_Activity_. Go through the records below and report each line with "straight" in it.

Excerpts from a dataset
----
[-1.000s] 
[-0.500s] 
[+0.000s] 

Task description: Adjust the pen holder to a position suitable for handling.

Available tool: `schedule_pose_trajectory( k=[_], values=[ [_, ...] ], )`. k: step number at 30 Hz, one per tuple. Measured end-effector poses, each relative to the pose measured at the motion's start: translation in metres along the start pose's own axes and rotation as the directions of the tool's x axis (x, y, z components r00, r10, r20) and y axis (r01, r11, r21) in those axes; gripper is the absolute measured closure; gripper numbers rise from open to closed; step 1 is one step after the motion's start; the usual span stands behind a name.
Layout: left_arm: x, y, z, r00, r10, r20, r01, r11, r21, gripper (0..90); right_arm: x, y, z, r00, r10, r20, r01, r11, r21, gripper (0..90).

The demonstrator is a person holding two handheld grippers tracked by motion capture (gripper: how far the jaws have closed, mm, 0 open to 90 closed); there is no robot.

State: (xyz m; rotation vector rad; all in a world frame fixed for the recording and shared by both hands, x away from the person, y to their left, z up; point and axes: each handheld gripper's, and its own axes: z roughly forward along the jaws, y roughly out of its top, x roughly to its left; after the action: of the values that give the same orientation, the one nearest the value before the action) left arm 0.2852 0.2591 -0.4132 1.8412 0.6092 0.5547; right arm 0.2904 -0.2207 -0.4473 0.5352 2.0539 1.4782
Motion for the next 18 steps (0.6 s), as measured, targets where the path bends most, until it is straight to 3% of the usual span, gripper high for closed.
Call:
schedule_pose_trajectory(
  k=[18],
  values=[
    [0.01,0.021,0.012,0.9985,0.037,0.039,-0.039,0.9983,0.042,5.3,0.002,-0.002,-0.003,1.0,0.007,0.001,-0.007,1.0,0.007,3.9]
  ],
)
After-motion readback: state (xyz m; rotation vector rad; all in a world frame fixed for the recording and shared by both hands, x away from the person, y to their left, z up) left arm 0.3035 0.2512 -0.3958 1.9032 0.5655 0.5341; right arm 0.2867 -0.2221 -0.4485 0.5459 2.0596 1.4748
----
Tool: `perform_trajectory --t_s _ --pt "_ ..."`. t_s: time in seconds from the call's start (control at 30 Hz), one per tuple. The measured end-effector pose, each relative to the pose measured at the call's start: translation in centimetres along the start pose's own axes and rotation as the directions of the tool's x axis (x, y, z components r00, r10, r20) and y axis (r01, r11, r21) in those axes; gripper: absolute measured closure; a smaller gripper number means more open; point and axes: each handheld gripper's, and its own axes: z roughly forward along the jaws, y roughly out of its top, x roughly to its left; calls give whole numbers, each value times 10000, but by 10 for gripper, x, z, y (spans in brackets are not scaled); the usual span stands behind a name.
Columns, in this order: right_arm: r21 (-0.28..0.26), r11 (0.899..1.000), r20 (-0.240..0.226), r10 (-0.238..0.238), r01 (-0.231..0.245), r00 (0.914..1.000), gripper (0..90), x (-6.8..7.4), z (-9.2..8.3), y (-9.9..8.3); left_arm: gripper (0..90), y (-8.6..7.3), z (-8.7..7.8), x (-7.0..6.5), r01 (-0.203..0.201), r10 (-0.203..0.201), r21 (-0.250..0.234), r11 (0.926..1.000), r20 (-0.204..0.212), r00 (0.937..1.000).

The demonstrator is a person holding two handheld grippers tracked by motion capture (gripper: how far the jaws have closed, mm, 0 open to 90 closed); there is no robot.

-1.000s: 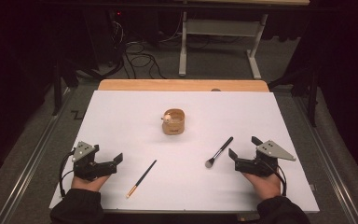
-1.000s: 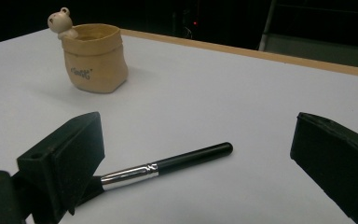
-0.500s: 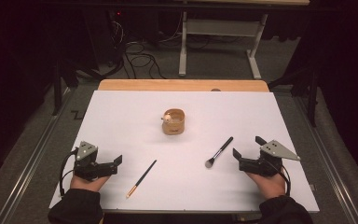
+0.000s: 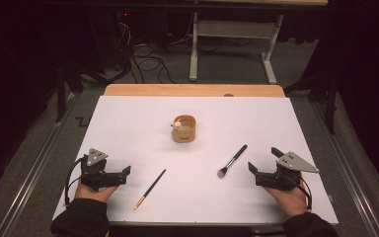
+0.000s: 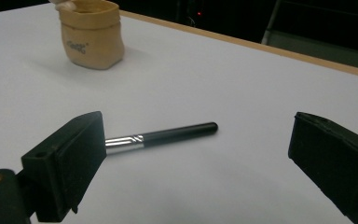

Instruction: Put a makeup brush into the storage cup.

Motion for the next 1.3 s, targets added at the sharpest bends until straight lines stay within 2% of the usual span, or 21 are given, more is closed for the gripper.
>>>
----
_Written reply_.
Motion for the next 18 steps (0.6 s), as measured, targets where the path bends most, until it is straight to 3% of the usual span, gripper high for closed.
Motion for the next 1.3 s, targets added at the sharpest bends until straight lines stay within 2% of the usual span, or 21 are given, more is closed for the gripper.

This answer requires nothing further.